Title: Going global: The role of international data in nowcasting German GDP
Authors: Philipp Hauber - Kiel Institute for the World Economy (Germany) [presenting]
Christian Schumacher - Deutsche Bundesbank (Germany)
Abstract: Factor models can summarize the co-movements of a large number of variables and have proven useful in nowcasting and short-term forecasting of GDP growth because they can tackle mixed-frequencies or missing observations at the current edge. The main aim is to assess the importance of international variables for nowcasting national developments, an issue, which - curiously - has received relatively little attention in the academic literature so far. Given the large number of variables at both the national and international level, the question arises whether all this information is useful for nowcasting or not. As such, we also contribute to the continuing debate on variable selection and the optimal size of factor models for forecasting. Rather than choosing variables ad-hoc, we employ sparse priors on the factor model's loadings for Bayesian estimation.

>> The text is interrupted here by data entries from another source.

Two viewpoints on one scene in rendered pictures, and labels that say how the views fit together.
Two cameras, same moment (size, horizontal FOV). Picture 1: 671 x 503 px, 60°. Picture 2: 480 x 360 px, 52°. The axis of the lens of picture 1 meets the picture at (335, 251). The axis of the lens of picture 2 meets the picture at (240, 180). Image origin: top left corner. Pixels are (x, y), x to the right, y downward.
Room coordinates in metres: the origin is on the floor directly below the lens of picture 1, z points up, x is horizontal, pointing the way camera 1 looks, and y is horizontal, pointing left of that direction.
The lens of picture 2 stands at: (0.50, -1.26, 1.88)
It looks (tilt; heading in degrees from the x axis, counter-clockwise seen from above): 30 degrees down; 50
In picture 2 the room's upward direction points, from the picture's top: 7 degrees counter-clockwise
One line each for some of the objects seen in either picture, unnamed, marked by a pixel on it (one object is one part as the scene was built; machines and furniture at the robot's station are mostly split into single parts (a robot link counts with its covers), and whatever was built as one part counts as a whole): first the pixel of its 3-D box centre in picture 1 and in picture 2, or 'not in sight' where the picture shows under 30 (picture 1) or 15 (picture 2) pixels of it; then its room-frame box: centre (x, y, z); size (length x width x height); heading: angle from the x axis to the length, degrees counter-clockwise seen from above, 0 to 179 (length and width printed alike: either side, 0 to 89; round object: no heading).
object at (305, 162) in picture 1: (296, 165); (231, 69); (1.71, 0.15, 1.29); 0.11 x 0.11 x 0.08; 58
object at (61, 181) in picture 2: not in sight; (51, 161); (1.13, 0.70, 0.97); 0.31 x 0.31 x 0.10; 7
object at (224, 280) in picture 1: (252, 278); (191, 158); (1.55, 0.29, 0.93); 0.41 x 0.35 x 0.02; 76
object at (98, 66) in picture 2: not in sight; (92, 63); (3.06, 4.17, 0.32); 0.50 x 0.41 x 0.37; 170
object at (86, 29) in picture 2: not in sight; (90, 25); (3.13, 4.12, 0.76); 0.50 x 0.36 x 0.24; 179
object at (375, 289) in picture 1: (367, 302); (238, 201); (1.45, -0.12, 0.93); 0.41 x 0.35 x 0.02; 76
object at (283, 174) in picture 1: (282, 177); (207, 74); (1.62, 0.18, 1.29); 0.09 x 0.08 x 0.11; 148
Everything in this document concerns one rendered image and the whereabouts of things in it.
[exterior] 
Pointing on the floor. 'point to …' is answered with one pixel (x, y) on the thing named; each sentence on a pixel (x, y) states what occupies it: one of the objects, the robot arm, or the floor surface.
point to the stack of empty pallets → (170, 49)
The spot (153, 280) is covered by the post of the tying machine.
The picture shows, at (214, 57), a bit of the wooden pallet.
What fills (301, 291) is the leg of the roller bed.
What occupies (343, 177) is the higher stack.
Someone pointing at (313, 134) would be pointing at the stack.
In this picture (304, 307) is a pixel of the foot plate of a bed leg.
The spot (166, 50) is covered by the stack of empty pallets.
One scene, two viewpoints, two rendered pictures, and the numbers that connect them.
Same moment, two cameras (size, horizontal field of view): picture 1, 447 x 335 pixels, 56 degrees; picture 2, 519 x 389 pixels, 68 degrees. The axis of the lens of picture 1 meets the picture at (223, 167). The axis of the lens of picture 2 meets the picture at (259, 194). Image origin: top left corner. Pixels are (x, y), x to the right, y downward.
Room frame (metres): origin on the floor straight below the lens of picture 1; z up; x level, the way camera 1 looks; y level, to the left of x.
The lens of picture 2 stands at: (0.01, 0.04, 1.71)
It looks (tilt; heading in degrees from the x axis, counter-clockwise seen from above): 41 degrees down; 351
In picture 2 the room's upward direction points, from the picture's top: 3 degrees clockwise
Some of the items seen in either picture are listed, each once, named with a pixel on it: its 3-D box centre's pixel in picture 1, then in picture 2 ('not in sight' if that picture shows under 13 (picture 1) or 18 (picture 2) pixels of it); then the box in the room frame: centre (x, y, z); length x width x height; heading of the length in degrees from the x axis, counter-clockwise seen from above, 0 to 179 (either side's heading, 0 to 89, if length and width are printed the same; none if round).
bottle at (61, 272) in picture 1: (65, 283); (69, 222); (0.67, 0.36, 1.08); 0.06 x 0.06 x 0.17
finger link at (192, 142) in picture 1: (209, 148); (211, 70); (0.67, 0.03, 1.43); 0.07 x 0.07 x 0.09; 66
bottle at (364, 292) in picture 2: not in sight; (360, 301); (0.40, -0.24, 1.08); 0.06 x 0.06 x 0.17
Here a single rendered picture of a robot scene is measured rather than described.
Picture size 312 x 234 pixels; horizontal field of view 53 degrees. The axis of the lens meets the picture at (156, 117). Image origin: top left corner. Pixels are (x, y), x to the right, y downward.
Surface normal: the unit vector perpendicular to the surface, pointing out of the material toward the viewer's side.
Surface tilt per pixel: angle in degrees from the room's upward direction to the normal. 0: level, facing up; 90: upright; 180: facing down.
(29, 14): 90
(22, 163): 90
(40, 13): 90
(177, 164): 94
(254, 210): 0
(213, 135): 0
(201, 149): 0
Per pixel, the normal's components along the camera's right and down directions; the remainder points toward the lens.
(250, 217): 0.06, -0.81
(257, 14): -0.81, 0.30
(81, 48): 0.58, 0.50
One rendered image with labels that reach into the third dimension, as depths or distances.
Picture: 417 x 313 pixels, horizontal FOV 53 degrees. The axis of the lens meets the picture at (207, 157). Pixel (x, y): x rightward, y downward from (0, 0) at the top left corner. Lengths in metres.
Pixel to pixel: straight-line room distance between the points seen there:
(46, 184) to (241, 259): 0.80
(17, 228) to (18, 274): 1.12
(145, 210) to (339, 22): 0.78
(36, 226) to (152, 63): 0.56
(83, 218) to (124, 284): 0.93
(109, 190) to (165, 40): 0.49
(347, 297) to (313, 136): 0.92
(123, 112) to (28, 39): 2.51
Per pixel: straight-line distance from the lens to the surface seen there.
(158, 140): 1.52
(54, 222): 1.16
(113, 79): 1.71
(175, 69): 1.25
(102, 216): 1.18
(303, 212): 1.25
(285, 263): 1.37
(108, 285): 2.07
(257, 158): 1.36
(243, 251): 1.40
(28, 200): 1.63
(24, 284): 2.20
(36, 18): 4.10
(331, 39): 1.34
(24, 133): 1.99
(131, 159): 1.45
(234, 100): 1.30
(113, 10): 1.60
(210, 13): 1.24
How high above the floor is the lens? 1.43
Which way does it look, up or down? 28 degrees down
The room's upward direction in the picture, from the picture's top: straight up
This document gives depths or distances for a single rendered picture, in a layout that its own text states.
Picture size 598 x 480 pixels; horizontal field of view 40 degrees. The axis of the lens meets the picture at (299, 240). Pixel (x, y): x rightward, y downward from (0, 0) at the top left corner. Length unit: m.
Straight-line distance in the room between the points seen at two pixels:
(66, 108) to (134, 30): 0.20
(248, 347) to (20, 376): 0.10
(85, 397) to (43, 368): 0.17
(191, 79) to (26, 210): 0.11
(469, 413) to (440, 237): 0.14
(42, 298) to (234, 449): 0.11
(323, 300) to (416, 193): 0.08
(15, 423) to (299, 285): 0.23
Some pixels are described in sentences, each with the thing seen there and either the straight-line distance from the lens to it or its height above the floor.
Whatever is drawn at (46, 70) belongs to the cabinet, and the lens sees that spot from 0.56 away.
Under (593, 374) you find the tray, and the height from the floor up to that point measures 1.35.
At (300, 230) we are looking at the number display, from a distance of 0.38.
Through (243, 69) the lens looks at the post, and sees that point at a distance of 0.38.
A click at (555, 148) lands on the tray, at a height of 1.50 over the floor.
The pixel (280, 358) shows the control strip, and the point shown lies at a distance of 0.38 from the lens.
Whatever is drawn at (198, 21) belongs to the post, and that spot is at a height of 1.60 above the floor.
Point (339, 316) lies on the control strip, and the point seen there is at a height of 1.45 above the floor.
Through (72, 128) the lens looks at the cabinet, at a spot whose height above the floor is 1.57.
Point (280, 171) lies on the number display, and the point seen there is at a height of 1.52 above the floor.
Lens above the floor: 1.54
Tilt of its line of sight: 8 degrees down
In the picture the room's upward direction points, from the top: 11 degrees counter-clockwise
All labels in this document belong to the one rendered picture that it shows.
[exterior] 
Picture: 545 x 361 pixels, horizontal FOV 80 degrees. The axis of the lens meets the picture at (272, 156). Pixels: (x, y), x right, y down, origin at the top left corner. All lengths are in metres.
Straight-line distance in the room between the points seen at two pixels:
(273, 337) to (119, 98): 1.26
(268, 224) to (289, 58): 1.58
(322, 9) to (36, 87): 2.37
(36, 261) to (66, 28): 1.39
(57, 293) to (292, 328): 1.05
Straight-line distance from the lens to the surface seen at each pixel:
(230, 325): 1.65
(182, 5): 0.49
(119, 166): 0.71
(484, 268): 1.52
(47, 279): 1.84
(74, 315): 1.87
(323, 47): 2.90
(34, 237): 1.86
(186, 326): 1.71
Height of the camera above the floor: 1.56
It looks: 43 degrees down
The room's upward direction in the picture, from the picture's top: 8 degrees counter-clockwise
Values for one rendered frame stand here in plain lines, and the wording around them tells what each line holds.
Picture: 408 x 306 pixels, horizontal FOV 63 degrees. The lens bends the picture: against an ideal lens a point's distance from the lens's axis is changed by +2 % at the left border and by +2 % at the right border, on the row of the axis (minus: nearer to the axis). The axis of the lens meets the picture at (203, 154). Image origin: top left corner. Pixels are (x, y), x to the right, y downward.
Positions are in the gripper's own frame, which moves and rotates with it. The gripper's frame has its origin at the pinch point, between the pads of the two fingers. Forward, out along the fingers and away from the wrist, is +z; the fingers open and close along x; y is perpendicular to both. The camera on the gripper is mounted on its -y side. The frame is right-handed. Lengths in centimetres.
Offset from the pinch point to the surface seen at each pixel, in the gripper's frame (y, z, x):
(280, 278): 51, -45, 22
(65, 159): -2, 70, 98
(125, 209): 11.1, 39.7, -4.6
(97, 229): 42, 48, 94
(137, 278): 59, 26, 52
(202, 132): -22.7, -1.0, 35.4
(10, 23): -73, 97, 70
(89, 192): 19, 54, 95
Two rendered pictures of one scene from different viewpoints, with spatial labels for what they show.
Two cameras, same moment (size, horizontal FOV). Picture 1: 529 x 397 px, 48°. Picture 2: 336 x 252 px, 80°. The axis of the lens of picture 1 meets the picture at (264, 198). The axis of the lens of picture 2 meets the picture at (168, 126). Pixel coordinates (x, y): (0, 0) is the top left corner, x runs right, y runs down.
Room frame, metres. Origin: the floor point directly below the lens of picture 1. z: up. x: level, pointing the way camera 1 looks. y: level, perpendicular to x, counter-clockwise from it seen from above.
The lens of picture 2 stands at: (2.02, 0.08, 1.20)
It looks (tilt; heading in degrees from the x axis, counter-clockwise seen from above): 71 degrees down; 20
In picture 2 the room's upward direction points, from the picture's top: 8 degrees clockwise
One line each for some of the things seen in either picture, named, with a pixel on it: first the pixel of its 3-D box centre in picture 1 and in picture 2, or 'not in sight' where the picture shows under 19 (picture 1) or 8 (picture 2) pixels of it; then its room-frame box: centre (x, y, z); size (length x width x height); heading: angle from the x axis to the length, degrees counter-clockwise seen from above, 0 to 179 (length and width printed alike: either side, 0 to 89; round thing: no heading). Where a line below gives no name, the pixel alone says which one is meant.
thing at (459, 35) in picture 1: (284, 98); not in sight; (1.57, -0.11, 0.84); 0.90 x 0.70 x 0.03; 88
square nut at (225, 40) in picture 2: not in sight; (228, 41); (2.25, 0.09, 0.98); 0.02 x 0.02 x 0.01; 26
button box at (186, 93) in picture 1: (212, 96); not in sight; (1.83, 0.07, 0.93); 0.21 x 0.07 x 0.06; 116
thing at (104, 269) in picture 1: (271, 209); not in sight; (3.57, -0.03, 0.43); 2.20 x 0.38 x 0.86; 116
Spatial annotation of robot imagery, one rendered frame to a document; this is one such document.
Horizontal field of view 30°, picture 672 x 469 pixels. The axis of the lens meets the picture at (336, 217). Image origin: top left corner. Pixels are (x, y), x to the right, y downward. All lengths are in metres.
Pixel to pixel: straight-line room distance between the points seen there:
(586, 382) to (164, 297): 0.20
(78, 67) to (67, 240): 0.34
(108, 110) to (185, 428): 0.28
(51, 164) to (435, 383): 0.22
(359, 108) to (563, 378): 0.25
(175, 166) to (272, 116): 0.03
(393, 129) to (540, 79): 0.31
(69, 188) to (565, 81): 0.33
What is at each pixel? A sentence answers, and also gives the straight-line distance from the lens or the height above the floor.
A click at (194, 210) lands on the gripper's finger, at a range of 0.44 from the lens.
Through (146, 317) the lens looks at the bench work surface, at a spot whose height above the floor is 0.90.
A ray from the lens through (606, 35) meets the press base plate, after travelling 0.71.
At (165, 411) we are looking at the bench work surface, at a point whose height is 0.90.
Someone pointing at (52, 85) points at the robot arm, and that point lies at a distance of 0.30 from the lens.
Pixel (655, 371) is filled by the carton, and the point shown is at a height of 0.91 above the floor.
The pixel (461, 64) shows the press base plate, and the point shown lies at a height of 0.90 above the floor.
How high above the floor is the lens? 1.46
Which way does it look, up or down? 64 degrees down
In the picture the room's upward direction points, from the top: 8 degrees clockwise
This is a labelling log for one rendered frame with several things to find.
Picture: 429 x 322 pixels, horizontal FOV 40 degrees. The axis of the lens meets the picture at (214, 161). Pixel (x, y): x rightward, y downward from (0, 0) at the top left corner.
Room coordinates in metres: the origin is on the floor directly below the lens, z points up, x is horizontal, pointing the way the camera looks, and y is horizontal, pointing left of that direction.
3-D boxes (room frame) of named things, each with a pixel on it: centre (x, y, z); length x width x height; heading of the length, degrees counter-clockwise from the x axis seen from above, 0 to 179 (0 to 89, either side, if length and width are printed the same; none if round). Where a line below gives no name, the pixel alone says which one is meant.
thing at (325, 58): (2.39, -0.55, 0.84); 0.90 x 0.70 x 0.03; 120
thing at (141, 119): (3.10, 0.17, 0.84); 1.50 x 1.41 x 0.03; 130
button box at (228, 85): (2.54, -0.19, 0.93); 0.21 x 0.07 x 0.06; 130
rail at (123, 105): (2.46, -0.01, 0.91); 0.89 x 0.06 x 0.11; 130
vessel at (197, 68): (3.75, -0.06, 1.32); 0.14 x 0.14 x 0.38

Sparse priors can help to identify those business cycle indicators that essentially determine the factors, whereas irrelevant variables are sorted out. In an empirical exercise, we start nowcasting using a baseline factor model estimated on German GDP and a large number of monthly indicators for the German economy only. Then, we augment the national data by various indicators for the remaining G7 countries and compare the nowcast accuracy. Different model specifications are compared to identify the ones most suitable to extract useful predictive information for nowcasting in a large-data environment.